Pollard's family was emancipated near the end of the American Revolution and settled in a community of freedmen in Northern Virginia. His father died in a lumbering accident when Pollard was eight; his mother, fearing that Pollard and his sister would be kidnapped and sold, sent them to be raised and educated in Kansas Territory.

At the age of 16 in 1862, using the name Jackson Ridgway, Pollard joined the Union Army to serve in the Civil War, during which he became regimental boxing champion, returning to Kansas after service. His determination to further his education was frustrated when he contracted smallpox on his way to Oberlin College, where he planned to study law. When he recovered, he became a barber in Mexico, Missouri, where he met his future wife Catherine "Amanda" Hughes (1856–1937). She worked as a seamstress and was of mixed heritage. They married and had their first three children, before moving to Chicago and settling in the Rogers Park neighborhood, an area of mostly white German immigrants, where educational opportunities were better and they had a further five children.
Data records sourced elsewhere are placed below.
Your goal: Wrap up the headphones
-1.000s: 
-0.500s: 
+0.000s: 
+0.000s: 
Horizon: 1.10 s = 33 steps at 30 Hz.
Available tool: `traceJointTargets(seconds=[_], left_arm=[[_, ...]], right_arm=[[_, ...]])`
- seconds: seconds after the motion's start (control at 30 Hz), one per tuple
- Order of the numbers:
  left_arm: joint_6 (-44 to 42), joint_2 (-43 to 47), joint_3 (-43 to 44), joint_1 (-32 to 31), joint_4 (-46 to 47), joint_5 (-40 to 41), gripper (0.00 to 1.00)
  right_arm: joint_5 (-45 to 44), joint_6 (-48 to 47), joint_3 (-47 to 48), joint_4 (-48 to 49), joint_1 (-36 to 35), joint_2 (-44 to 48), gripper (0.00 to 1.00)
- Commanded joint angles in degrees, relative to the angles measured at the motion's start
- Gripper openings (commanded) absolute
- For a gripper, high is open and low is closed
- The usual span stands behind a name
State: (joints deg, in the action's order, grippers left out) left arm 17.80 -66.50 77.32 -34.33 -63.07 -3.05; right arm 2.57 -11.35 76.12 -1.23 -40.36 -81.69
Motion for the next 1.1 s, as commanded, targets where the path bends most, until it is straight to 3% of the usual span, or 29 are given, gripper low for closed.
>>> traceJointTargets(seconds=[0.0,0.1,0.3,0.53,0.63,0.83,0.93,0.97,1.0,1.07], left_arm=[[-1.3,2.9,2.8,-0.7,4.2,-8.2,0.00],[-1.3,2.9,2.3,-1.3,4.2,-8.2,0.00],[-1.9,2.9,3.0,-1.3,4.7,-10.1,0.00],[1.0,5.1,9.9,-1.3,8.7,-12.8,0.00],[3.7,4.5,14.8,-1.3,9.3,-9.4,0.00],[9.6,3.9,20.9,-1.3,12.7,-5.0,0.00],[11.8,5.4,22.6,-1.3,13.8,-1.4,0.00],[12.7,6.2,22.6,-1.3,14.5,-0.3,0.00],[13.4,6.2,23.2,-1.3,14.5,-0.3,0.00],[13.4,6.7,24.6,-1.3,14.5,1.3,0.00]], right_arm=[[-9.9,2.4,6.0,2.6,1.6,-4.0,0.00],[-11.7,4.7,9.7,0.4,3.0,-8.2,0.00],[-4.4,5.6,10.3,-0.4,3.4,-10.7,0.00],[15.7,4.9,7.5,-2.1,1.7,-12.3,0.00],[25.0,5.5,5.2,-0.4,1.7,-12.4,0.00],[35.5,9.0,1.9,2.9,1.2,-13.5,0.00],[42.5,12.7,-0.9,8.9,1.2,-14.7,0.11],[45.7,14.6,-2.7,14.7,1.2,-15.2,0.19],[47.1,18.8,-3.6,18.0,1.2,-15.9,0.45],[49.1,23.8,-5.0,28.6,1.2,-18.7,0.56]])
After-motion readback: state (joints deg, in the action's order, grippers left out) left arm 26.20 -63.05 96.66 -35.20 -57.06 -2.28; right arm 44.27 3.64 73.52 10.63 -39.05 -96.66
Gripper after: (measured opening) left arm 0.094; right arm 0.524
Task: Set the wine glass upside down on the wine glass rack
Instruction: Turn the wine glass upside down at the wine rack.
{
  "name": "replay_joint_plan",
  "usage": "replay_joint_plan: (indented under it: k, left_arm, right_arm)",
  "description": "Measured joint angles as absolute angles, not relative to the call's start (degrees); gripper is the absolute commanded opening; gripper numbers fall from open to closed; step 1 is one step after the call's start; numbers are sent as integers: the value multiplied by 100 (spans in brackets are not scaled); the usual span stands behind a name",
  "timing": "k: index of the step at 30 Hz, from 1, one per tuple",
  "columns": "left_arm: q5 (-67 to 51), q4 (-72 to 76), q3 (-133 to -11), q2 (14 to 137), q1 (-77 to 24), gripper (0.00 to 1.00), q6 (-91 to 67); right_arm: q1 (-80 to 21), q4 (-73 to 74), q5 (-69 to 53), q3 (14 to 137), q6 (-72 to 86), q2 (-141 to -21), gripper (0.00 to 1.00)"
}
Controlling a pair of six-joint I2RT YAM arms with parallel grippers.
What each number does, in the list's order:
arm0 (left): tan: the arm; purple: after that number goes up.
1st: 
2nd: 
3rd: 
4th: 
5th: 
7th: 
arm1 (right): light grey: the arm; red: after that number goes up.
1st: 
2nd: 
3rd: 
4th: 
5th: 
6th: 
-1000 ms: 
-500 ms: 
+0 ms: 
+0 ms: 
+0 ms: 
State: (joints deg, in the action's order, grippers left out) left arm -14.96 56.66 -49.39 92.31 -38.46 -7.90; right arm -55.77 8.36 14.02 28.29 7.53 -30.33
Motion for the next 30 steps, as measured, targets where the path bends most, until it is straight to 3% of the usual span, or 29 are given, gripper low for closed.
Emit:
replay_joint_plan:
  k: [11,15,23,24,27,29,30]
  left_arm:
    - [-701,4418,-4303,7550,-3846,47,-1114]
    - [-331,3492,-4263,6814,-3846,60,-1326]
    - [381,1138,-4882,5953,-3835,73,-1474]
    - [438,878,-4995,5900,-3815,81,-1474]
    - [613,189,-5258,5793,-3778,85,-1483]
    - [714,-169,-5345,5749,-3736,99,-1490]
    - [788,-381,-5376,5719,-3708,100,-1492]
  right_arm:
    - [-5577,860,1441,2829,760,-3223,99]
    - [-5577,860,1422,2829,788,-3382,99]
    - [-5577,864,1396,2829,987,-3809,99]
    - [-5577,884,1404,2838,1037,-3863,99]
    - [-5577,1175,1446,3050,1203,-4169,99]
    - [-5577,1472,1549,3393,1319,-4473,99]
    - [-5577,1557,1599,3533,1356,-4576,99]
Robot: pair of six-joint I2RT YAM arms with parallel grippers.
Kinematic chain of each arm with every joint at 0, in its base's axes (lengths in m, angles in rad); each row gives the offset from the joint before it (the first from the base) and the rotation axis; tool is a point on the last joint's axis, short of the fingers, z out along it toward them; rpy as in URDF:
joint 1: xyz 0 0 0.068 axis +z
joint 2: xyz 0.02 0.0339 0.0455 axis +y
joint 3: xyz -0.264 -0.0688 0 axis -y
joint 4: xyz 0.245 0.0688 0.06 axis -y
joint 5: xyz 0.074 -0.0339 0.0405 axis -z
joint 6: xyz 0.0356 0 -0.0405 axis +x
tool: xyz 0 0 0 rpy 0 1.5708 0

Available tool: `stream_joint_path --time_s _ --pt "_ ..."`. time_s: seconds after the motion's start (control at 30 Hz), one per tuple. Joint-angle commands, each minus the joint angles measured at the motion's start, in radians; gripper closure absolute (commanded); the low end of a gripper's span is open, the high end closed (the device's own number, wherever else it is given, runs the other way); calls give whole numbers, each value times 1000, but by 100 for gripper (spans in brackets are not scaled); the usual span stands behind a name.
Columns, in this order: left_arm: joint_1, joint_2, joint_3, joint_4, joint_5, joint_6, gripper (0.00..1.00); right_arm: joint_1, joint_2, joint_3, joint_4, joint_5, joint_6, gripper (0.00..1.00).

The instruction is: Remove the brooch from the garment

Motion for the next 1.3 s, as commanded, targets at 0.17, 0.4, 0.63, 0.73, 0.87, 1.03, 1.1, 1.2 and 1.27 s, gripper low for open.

Pollard's eldest son Luther Jay Pollard was a star athlete who entered the advertising business after being denied entry into the segregated world of professional sports. He fronted Ebony Film Corporation. Another of his sons, Leslie Pollard, was an accomplished athlete in high school, played football for Dartmouth College, and coached at Lincoln University in Oxford, Pennsylvania, from about 1910 until 1915, when he died of accidental gas asphyxiation in an apartment. Hughes Pollard (January 5, 1892–1926) was an accomplished high school athlete and trap drummer with The Melody Four. He was injured in a gas attack while serving with the French army during World War I, and died several years later from complications. College and Professional Football Hall of Famer Fritz Pollard (born January 27, 1894) was his youngest son. According to a 1970 interview Fritz gave at Brown University, his sisters Ruth, Artemesia, and Naomi also had successful athletic and academic careers. Fritz Pollard Jr. was a hurdler who won an Olympic bronze medal.